Exercise objective:
Filter the entries for the word "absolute". Copy each line in which it occurs.

Given records: Begin

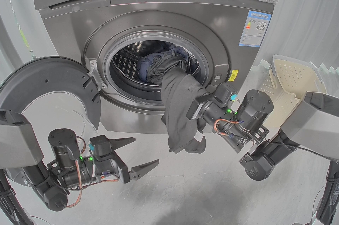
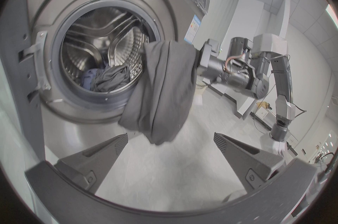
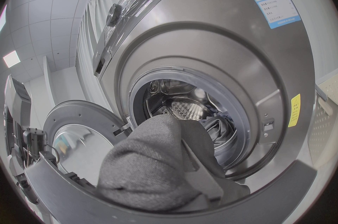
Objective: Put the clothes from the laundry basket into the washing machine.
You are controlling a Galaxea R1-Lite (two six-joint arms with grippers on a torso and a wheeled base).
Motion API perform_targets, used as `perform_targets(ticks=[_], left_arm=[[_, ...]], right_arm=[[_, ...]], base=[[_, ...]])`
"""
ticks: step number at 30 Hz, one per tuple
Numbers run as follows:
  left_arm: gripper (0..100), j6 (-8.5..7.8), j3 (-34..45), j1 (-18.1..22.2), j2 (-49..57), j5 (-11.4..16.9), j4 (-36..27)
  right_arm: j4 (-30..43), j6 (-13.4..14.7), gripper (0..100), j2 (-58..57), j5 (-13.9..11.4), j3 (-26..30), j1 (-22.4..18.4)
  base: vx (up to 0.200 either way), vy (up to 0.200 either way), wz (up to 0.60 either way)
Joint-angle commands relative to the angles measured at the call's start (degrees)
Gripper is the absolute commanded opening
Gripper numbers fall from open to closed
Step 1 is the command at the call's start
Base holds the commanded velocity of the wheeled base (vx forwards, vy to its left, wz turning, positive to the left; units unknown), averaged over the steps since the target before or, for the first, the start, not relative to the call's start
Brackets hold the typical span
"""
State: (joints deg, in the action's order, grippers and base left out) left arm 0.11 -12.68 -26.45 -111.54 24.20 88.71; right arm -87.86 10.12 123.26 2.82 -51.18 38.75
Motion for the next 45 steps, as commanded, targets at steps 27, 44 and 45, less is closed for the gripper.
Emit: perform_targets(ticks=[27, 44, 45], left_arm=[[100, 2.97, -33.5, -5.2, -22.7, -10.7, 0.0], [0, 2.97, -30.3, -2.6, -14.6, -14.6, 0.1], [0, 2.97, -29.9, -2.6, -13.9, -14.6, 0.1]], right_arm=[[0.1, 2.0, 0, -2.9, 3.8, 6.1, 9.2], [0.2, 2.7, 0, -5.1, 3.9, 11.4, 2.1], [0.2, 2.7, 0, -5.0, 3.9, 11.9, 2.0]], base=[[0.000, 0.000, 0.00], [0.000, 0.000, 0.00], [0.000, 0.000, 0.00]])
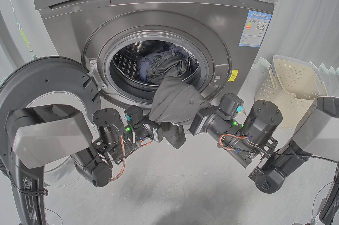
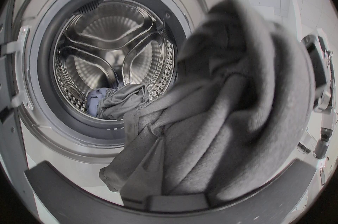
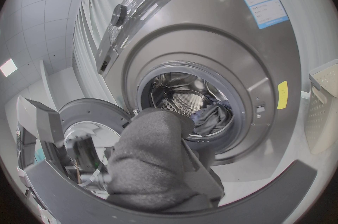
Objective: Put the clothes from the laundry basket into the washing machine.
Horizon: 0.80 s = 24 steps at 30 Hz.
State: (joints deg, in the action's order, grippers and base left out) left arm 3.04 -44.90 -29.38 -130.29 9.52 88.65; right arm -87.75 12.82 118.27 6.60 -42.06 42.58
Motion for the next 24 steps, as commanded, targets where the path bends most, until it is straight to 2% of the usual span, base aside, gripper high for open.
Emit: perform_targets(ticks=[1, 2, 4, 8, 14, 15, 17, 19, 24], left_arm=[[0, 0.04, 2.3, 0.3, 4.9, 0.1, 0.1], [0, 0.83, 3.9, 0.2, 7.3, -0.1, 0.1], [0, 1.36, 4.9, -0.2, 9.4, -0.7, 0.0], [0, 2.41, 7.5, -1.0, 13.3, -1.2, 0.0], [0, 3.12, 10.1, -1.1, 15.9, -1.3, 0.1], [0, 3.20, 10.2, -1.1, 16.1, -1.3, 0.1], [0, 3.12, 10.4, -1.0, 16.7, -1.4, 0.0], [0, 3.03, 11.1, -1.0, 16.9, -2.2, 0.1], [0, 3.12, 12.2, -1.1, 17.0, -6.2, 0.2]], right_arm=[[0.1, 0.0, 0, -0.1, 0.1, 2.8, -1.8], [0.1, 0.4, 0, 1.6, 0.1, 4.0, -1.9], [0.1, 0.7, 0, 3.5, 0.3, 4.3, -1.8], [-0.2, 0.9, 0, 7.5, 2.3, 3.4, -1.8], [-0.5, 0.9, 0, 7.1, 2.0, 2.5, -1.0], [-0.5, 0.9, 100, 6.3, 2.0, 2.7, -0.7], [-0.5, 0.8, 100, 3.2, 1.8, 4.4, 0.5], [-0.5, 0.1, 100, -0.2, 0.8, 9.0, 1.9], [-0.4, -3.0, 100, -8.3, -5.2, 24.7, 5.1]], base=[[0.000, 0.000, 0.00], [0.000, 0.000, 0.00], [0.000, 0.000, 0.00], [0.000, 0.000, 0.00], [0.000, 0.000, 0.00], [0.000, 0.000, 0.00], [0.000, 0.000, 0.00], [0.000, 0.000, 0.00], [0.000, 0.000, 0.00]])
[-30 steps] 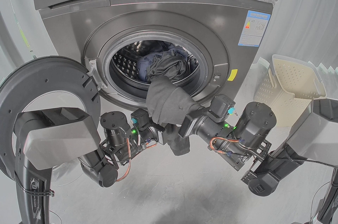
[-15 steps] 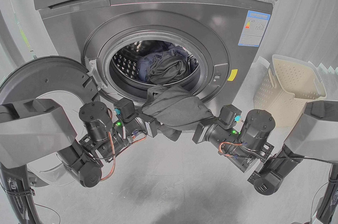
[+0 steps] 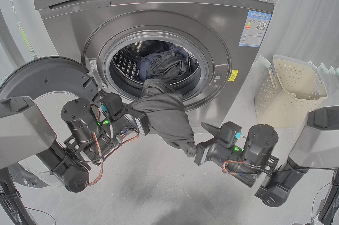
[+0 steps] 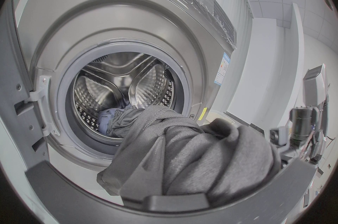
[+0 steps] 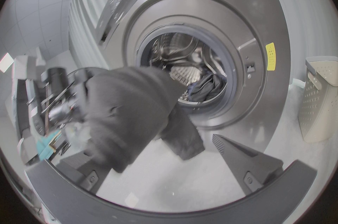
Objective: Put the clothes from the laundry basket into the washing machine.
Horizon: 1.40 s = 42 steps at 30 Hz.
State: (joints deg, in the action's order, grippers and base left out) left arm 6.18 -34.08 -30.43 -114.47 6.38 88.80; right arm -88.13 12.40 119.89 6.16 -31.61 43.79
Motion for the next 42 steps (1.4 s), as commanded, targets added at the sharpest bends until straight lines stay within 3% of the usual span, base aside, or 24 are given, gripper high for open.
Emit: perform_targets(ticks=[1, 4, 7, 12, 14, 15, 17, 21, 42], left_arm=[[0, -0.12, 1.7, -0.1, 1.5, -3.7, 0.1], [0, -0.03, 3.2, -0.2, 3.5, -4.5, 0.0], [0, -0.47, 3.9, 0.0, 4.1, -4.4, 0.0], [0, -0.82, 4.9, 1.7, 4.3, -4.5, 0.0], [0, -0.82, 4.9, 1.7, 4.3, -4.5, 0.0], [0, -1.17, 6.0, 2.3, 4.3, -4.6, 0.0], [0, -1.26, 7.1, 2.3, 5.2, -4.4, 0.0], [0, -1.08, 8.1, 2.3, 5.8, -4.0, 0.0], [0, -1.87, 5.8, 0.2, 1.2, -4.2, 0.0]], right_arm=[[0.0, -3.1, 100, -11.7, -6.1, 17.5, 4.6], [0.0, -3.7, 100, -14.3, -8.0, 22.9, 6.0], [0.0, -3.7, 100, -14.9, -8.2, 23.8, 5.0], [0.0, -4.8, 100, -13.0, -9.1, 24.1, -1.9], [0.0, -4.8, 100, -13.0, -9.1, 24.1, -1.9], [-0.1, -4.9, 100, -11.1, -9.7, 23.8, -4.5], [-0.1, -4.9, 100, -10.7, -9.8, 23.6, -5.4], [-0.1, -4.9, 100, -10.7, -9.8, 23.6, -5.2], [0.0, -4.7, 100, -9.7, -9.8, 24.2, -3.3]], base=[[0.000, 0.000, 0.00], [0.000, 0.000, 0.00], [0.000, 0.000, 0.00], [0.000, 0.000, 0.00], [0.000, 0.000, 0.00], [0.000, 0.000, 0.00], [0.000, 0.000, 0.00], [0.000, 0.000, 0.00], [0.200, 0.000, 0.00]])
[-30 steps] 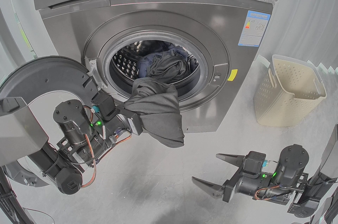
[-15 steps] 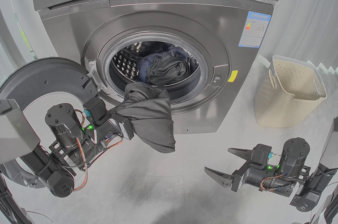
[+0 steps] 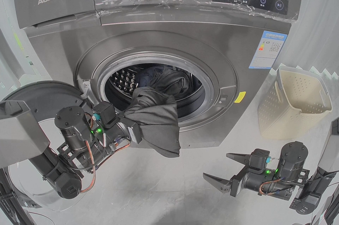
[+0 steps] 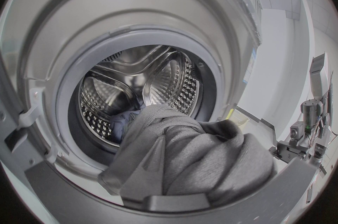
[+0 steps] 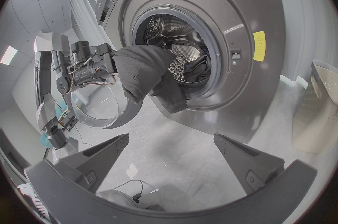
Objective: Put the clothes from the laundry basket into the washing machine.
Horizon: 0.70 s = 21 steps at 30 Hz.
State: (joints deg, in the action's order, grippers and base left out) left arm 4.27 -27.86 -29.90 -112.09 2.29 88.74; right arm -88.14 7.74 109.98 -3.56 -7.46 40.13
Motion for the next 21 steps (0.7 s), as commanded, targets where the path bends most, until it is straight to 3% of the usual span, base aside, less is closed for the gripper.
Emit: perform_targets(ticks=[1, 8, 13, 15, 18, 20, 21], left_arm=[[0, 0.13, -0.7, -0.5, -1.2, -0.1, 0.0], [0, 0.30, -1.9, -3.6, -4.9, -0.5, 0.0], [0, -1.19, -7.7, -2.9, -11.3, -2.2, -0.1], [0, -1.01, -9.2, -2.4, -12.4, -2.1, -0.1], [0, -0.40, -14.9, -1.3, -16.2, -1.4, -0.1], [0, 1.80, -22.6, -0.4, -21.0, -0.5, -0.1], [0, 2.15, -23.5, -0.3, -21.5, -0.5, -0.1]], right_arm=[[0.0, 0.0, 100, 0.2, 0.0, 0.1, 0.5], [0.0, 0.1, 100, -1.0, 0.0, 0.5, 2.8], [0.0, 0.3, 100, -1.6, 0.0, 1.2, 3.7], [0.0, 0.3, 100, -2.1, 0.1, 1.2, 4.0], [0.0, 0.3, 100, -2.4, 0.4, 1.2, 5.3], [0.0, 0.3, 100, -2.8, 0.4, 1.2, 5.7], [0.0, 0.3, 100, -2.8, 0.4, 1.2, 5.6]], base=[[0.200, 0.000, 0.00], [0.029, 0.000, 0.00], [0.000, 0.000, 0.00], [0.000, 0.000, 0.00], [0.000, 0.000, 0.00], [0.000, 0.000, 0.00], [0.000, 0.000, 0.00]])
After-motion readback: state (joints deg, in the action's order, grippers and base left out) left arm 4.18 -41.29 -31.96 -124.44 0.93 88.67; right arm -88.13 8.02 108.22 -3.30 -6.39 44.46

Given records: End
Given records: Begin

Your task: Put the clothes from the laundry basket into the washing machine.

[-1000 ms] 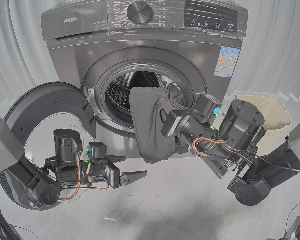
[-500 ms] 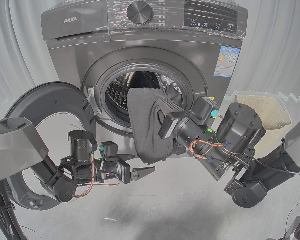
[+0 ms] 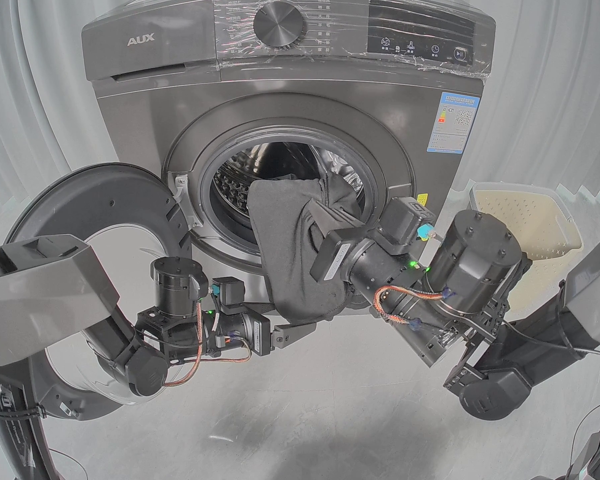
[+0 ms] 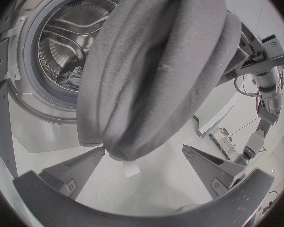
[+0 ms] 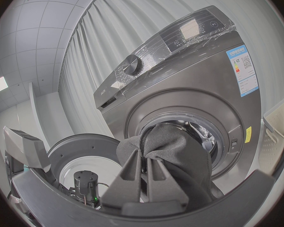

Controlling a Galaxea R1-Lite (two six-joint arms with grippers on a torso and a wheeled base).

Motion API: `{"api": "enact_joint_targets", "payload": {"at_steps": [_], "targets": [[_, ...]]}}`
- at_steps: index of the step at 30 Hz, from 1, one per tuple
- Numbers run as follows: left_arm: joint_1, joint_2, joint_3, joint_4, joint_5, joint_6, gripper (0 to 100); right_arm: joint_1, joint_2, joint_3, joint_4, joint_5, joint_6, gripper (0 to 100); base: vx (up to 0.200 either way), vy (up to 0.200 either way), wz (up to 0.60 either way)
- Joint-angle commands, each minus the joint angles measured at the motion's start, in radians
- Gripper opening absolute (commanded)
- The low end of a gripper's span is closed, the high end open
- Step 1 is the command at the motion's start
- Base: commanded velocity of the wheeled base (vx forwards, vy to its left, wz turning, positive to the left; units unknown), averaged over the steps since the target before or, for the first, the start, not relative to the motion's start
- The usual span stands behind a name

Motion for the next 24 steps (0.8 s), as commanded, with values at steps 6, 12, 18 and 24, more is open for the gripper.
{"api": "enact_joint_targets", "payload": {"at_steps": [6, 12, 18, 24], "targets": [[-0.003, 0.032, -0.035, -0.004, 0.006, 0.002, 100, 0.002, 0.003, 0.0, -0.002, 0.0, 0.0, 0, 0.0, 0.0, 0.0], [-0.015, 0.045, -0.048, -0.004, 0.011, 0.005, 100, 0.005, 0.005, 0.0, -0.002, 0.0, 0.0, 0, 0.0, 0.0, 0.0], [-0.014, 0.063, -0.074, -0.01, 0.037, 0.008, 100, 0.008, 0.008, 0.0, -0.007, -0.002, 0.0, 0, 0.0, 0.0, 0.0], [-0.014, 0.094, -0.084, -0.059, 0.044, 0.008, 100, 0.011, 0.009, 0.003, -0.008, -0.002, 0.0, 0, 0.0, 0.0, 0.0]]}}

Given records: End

Result of this exercise:
Gripper is the absolute commanded opening
- Gripper opening absolute (commanded)

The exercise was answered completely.